Task statement: The entire listing below is to be reproduced exactly.

START Provided material

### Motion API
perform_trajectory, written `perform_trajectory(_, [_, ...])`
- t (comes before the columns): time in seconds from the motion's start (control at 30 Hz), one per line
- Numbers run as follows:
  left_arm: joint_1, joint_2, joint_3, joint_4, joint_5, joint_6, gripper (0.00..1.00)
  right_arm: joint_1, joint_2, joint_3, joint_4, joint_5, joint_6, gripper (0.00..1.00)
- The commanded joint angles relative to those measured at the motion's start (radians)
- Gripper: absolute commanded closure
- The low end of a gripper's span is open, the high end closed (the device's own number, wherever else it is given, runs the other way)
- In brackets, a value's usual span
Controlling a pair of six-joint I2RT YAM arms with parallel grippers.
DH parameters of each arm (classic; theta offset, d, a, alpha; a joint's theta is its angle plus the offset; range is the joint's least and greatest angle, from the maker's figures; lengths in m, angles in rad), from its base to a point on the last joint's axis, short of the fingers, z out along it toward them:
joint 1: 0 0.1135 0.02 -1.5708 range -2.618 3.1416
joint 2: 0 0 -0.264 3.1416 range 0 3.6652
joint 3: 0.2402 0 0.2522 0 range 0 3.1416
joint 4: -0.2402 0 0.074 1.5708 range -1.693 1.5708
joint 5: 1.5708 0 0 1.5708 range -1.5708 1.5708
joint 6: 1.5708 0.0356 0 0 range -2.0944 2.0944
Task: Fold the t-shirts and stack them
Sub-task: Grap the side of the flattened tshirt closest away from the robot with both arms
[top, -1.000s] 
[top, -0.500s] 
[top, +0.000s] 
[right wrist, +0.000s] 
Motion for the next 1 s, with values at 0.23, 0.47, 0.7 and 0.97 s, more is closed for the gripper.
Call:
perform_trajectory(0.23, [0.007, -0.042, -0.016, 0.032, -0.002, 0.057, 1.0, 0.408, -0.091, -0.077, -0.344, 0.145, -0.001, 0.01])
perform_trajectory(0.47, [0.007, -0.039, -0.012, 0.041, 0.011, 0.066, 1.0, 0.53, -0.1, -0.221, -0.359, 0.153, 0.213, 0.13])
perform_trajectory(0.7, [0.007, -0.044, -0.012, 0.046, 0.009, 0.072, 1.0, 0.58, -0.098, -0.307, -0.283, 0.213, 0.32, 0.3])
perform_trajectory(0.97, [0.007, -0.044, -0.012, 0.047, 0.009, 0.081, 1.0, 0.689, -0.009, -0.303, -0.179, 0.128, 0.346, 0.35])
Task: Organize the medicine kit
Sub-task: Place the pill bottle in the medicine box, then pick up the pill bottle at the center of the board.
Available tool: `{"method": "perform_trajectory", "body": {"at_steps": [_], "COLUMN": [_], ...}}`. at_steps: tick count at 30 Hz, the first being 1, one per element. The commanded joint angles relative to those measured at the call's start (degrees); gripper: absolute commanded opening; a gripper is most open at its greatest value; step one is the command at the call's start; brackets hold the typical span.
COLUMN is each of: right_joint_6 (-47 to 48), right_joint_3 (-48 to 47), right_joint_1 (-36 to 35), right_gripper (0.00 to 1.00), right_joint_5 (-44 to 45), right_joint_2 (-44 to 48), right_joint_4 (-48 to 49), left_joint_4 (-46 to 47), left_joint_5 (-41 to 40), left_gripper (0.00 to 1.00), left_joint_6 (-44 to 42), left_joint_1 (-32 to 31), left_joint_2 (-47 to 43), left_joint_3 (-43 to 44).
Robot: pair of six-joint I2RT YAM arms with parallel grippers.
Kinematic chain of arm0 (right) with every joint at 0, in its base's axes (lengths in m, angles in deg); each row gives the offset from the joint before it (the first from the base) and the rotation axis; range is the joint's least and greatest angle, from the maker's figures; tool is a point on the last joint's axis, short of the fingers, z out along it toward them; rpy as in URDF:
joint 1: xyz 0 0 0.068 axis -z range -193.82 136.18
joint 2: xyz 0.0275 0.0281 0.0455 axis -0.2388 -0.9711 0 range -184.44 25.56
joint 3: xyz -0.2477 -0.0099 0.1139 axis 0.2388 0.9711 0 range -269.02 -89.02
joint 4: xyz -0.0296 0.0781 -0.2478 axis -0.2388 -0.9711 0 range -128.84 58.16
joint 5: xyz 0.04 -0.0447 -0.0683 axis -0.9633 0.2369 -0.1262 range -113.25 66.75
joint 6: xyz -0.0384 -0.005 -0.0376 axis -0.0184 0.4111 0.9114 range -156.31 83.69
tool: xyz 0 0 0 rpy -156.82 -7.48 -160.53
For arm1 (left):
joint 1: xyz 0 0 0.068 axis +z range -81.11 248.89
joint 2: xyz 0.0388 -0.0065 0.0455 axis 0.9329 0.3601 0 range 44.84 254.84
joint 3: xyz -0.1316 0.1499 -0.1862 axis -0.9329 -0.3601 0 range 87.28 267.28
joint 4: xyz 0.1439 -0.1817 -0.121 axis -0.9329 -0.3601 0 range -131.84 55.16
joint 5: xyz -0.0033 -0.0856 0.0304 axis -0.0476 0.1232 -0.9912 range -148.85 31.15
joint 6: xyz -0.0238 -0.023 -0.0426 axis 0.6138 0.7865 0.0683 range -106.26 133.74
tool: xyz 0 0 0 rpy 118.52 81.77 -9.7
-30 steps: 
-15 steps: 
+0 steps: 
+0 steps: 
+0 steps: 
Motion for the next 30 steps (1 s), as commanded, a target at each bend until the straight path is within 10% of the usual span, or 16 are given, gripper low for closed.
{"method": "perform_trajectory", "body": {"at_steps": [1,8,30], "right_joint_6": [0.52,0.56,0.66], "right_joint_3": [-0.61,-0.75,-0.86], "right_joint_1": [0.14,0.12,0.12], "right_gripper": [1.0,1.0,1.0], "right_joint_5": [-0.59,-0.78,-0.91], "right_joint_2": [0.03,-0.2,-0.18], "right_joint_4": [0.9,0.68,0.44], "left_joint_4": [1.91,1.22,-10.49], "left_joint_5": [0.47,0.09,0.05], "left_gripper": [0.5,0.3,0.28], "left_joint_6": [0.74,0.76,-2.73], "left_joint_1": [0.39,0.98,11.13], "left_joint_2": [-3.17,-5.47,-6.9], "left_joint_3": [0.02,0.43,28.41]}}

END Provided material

Answer:
### Motion API
perform_trajectory, written `perform_trajectory(_, [_, ...])`
- t (comes before the columns): time in seconds from the motion's start (control at 30 Hz), one per line
- Numbers run as follows:
  left_arm: joint_1, joint_2, joint_3, joint_4, joint_5, joint_6, gripper (0.00..1.00)
  right_arm: joint_1, joint_2, joint_3, joint_4, joint_5, joint_6, gripper (0.00..1.00)
- The commanded joint angles relative to those measured at the motion's start (radians)
- Gripper: absolute commanded closure
- The low end of a gripper's span is open, the high end closed (the device's own number, wherever else it is given, runs the other way)
- In brackets, a value's usual span
Controlling a pair of six-joint I2RT YAM arms with parallel grippers.
DH parameters of each arm (classic; theta offset, d, a, alpha; a joint's theta is its angle plus the offset; range is the joint's least and greatest angle, from the maker's figures; lengths in m, angles in rad), from its base to a point on the last joint's axis, short of the fingers, z out along it toward them:
joint 1: 0 0.1135 0.02 -1.5708 range -2.618 3.1416
joint 2: 0 0 -0.264 3.1416 range 0 3.6652
joint 3: 0.2402 0 0.2522 0 range 0 3.1416
joint 4: -0.2402 0 0.074 1.5708 range -1.693 1.5708
joint 5: 1.5708 0 0 1.5708 range -1.5708 1.5708
joint 6: 1.5708 0.0356 0 0 range -2.0944 2.0944
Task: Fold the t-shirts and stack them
Sub-task: Grap the side of the flattened tshirt closest away from the robot with both arms
[top, -1.000s] 
[top, -0.500s] 
[top, +0.000s] 
[right wrist, +0.000s] 
Motion for the next 1 s, with values at 0.23, 0.47, 0.7 and 0.97 s, more is closed for the gripper.
Call:
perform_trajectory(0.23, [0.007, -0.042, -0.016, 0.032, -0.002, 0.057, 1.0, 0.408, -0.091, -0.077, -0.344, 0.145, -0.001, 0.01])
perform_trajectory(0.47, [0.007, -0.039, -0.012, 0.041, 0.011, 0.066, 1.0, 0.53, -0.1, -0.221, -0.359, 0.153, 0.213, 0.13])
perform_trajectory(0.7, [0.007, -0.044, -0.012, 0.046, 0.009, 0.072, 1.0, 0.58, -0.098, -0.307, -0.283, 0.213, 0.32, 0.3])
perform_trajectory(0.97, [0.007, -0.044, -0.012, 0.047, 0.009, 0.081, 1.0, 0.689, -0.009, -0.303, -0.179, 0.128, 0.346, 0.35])
Task: Organize the medicine kit
Sub-task: Place the pill bottle in the medicine box, then pick up the pill bottle at the center of the board.
Available tool: `{"method": "perform_trajectory", "body": {"at_steps": [_], "COLUMN": [_], ...}}`. at_steps: tick count at 30 Hz, the first being 1, one per element. The commanded joint angles relative to those measured at the call's start (degrees); gripper: absolute commanded opening; a gripper is most open at its greatest value; step one is the command at the call's start; brackets hold the typical span.
COLUMN is each of: right_joint_6 (-47 to 48), right_joint_3 (-48 to 47), right_joint_1 (-36 to 35), right_gripper (0.00 to 1.00), right_joint_5 (-44 to 45), right_joint_2 (-44 to 48), right_joint_4 (-48 to 49), left_joint_4 (-46 to 47), left_joint_5 (-41 to 40), left_gripper (0.00 to 1.00), left_joint_6 (-44 to 42), left_joint_1 (-32 to 31), left_joint_2 (-47 to 43), left_joint_3 (-43 to 44).
Robot: pair of six-joint I2RT YAM arms with parallel grippers.
Kinematic chain of arm0 (right) with every joint at 0, in its base's axes (lengths in m, angles in deg); each row gives the offset from the joint before it (the first from the base) and the rotation axis; range is the joint's least and greatest angle, from the maker's figures; tool is a point on the last joint's axis, short of the fingers, z out along it toward them; rpy as in URDF:
joint 1: xyz 0 0 0.068 axis -z range -193.82 136.18
joint 2: xyz 0.0275 0.0281 0.0455 axis -0.2388 -0.9711 0 range -184.44 25.56
joint 3: xyz -0.2477 -0.0099 0.1139 axis 0.2388 0.9711 0 range -269.02 -89.02
joint 4: xyz -0.0296 0.0781 -0.2478 axis -0.2388 -0.9711 0 range -128.84 58.16
joint 5: xyz 0.04 -0.0447 -0.0683 axis -0.9633 0.2369 -0.1262 range -113.25 66.75
joint 6: xyz -0.0384 -0.005 -0.0376 axis -0.0184 0.4111 0.9114 range -156.31 83.69
tool: xyz 0 0 0 rpy -156.82 -7.48 -160.53
For arm1 (left):
joint 1: xyz 0 0 0.068 axis +z range -81.11 248.89
joint 2: xyz 0.0388 -0.0065 0.0455 axis 0.9329 0.3601 0 range 44.84 254.84
joint 3: xyz -0.1316 0.1499 -0.1862 axis -0.9329 -0.3601 0 range 87.28 267.28
joint 4: xyz 0.1439 -0.1817 -0.121 axis -0.9329 -0.3601 0 range -131.84 55.16
joint 5: xyz -0.0033 -0.0856 0.0304 axis -0.0476 0.1232 -0.9912 range -148.85 31.15
joint 6: xyz -0.0238 -0.023 -0.0426 axis 0.6138 0.7865 0.0683 range -106.26 133.74
tool: xyz 0 0 0 rpy 118.52 81.77 -9.7
-30 steps: 
-15 steps: 
+0 steps: 
+0 steps: 
+0 steps: 
Motion for the next 30 steps (1 s), as commanded, a target at each bend until the straight path is within 10% of the usual span, or 16 are given, gripper low for closed.
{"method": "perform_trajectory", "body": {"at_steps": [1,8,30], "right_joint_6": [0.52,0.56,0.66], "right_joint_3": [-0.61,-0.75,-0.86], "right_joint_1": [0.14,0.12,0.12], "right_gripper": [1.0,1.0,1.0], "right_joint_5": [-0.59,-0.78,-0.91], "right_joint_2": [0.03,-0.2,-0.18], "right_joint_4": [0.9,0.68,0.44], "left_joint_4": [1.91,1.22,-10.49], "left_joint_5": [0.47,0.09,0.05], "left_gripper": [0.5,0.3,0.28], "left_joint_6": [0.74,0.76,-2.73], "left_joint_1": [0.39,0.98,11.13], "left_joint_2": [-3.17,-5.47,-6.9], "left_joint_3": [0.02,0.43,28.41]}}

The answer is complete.